WHAT YOU SHOULD DO
Nothing in the records should differ when they are repeated. Restate them word for word.

STORED DATA
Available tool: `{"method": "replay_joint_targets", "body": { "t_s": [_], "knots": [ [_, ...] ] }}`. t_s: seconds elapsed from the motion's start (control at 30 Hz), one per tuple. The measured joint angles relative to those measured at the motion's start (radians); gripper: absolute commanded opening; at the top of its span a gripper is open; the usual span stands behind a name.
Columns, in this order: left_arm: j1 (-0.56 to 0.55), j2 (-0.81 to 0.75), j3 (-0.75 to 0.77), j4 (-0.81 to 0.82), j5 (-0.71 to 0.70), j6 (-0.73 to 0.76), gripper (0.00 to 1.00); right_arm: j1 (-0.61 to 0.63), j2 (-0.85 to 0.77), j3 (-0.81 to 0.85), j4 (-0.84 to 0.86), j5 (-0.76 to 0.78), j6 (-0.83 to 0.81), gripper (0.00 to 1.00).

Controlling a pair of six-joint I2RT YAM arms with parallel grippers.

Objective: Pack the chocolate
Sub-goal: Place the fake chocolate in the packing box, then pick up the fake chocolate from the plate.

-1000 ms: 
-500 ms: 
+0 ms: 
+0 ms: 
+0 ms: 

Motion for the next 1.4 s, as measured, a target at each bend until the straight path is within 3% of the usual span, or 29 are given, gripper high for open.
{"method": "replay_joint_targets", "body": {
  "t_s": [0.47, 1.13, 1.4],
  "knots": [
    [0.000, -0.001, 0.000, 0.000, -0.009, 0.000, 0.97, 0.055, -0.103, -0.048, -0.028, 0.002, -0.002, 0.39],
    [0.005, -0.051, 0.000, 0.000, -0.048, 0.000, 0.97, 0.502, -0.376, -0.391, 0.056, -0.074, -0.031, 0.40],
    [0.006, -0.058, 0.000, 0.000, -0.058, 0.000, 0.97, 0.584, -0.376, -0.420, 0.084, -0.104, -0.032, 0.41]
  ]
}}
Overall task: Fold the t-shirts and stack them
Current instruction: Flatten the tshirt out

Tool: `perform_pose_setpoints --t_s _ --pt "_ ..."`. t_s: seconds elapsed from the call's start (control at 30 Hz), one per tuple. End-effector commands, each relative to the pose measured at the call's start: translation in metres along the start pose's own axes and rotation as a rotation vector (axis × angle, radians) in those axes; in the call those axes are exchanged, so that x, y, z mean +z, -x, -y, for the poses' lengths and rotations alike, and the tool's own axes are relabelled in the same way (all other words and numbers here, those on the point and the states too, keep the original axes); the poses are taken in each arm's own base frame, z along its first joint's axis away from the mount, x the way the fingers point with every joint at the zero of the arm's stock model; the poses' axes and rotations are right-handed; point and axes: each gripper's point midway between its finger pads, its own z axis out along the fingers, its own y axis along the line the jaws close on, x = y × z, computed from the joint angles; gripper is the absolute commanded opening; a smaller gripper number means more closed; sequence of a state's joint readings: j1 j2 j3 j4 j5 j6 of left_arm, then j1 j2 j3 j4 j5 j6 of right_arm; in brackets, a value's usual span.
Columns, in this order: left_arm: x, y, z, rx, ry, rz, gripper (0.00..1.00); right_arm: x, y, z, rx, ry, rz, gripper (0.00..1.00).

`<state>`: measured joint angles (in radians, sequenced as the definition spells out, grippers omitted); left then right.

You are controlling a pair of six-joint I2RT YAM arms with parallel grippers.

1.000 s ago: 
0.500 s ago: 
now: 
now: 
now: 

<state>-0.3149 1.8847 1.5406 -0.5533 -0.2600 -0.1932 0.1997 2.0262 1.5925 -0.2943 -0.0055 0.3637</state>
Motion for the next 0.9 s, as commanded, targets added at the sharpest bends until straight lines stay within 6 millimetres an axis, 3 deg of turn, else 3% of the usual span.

WORKED SOLUTION
Available tool: `{"method": "replay_joint_targets", "body": { "t_s": [_], "knots": [ [_, ...] ] }}`. t_s: seconds elapsed from the motion's start (control at 30 Hz), one per tuple. The measured joint angles relative to those measured at the motion's start (radians); gripper: absolute commanded opening; at the top of its span a gripper is open; the usual span stands behind a name.
Columns, in this order: left_arm: j1 (-0.56 to 0.55), j2 (-0.81 to 0.75), j3 (-0.75 to 0.77), j4 (-0.81 to 0.82), j5 (-0.71 to 0.70), j6 (-0.73 to 0.76), gripper (0.00 to 1.00); right_arm: j1 (-0.61 to 0.63), j2 (-0.85 to 0.77), j3 (-0.81 to 0.85), j4 (-0.84 to 0.86), j5 (-0.76 to 0.78), j6 (-0.83 to 0.81), gripper (0.00 to 1.00).

Controlling a pair of six-joint I2RT YAM arms with parallel grippers.

Objective: Pack the chocolate
Sub-goal: Place the fake chocolate in the packing box, then pick up the fake chocolate from the plate.

-1000 ms: 
-500 ms: 
+0 ms: 
+0 ms: 
+0 ms: 

Motion for the next 1.4 s, as measured, a target at each bend until the straight path is within 3% of the usual span, or 29 are given, gripper high for open.
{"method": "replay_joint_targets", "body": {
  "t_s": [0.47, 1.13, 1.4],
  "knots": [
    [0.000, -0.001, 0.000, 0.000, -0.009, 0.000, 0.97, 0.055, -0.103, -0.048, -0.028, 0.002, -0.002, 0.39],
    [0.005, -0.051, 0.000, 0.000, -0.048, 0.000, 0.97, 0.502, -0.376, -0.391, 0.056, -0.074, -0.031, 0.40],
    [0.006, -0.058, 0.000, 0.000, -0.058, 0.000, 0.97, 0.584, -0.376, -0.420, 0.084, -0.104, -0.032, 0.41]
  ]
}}
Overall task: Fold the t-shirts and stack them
Current instruction: Flatten the tshirt out

Tool: `perform_pose_setpoints --t_s _ --pt "_ ..."`. t_s: seconds elapsed from the call's start (control at 30 Hz), one per tuple. End-effector commands, each relative to the pose measured at the call's start: translation in metres along the start pose's own axes and rotation as a rotation vector (axis × angle, radians) in those axes; in the call those axes are exchanged, so that x, y, z mean +z, -x, -y, for the poses' lengths and rotations alike, and the tool's own axes are relabelled in the same way (all other words and numbers here, those on the point and the states too, keep the original axes); the poses are taken in each arm's own base frame, z along its first joint's axis away from the mount, x the way the fingers point with every joint at the zero of the arm's stock model; the poses' axes and rotations are right-handed; point and axes: each gripper's point midway between its finger pads, its own z axis out along the fingers, its own y axis along the line the jaws close on, x = y × z, computed from the joint angles; gripper is the absolute commanded opening; a smaller gripper number means more closed; sequence of a state's joint readings: j1 j2 j3 j4 j5 j6 of left_arm, then j1 j2 j3 j4 j5 j6 of right_arm; in brackets, a value's usual span.
Columns, in this order: left_arm: x, y, z, rx, ry, rz, gripper (0.00..1.00); right_arm: x, y, z, rx, ry, rz, gripper (0.00..1.00).

`<state>`: measured joint angles (in radians, sequenced as the definition spells out, grippers omitted); left then right.

You are controlling a pair of six-joint I2RT YAM arms with parallel grippers.

1.000 s ago: 
0.500 s ago: 
now: 
now: 
now: 

<state>-0.3149 1.8847 1.5406 -0.5533 -0.2600 -0.1932 0.1997 2.0262 1.5925 -0.2943 -0.0055 0.3637</state>
Motion for the next 0.9 s, as commanded, targets added at the sharpest bends until straight lines stay within 6 millimetres an axis, 3 deg of turn, else 3% of the usual span.

The exercise ends with this answer.